Task item: Restate the data that follows exactly as it stands, beginning with the first line and ending with the line that contains "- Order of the".

Provided data:
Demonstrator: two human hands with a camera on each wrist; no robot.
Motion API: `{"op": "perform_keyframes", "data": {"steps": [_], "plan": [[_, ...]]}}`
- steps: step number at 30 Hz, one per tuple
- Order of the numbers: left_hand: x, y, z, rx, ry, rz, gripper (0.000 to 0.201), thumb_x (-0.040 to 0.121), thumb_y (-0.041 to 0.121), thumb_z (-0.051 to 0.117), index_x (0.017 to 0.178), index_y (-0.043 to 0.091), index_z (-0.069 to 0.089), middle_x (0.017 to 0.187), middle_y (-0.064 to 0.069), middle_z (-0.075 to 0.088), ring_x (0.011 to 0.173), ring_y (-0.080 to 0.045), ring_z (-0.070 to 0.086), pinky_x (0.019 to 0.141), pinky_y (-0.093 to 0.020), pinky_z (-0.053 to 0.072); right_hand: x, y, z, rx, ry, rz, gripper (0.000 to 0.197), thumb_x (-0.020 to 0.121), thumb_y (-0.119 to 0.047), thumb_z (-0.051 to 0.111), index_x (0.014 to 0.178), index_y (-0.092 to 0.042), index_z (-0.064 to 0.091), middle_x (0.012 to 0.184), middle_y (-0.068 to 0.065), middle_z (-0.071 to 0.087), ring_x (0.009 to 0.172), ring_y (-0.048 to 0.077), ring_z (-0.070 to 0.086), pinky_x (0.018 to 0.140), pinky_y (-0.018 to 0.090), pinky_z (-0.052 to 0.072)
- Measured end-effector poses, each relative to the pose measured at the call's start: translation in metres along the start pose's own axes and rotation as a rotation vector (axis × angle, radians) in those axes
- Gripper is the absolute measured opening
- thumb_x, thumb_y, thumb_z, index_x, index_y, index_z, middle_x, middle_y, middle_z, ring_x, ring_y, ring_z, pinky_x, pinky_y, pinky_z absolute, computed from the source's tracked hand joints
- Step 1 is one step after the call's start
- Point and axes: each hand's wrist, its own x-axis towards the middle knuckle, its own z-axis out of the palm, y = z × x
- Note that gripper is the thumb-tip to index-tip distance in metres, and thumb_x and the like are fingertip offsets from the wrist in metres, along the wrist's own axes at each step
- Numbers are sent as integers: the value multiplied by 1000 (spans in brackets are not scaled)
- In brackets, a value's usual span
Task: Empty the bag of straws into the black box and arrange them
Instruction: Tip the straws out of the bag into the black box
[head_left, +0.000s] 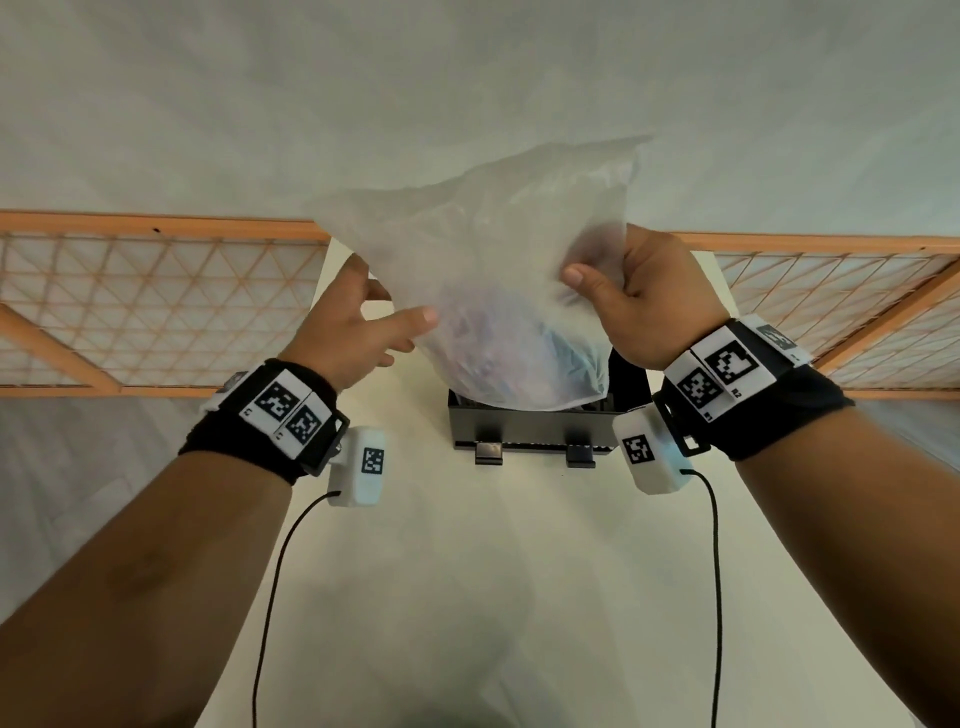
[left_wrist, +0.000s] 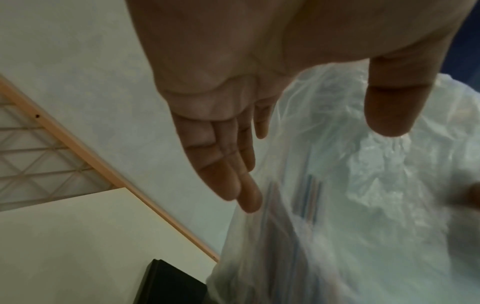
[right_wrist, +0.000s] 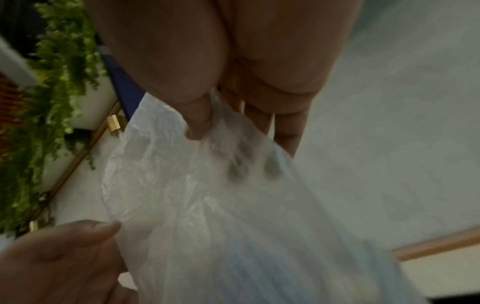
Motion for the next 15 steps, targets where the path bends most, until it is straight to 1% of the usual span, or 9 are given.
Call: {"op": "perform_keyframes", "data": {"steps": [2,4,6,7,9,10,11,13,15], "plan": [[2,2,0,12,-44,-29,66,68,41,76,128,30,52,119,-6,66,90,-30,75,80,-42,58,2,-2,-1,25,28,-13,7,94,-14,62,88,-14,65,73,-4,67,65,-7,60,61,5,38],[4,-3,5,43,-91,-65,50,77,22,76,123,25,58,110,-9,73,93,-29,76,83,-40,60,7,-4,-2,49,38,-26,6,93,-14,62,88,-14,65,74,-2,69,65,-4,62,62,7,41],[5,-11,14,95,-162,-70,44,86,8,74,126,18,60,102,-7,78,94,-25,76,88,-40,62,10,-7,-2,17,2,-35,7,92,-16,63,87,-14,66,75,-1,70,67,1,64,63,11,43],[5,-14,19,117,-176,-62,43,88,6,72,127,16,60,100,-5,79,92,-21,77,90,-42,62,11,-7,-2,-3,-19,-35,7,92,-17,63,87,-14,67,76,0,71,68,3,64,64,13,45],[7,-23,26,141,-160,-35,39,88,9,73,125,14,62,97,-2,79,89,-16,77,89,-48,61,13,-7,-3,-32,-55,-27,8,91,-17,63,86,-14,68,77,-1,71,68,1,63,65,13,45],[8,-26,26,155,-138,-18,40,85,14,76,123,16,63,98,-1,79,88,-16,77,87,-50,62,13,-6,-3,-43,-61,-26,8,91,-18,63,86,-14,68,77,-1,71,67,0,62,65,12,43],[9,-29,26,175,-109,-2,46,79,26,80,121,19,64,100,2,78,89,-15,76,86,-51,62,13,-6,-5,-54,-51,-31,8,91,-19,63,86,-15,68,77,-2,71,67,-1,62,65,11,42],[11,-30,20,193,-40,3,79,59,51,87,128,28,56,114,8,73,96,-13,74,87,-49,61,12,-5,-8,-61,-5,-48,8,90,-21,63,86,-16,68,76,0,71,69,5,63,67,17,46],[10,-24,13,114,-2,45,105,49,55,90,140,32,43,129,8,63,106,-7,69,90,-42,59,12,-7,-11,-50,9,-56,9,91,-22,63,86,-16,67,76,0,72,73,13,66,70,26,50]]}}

Answer to the problem:
Demonstrator: two human hands with a camera on each wrist; no robot.
Motion API: `{"op": "perform_keyframes", "data": {"steps": [_], "plan": [[_, ...]]}}`
- steps: step number at 30 Hz, one per tuple
- Order of the numbers: left_hand: x, y, z, rx, ry, rz, gripper (0.000 to 0.201), thumb_x (-0.040 to 0.121), thumb_y (-0.041 to 0.121), thumb_z (-0.051 to 0.117), index_x (0.017 to 0.178), index_y (-0.043 to 0.091), index_z (-0.069 to 0.089), middle_x (0.017 to 0.187), middle_y (-0.064 to 0.069), middle_z (-0.075 to 0.088), ring_x (0.011 to 0.173), ring_y (-0.080 to 0.045), ring_z (-0.070 to 0.086), pinky_x (0.019 to 0.141), pinky_y (-0.093 to 0.020), pinky_z (-0.053 to 0.072); right_hand: x, y, z, rx, ry, rz, gripper (0.000 to 0.197), thumb_x (-0.020 to 0.121), thumb_y (-0.119 to 0.047), thumb_z (-0.051 to 0.111), index_x (0.014 to 0.178), index_y (-0.092 to 0.042), index_z (-0.064 to 0.091), middle_x (0.012 to 0.184), middle_y (-0.068 to 0.065), middle_z (-0.071 to 0.087), ring_x (0.009 to 0.172), ring_y (-0.048 to 0.077), ring_z (-0.070 to 0.086), pinky_x (0.018 to 0.140), pinky_y (-0.018 to 0.090), pinky_z (-0.052 to 0.072)

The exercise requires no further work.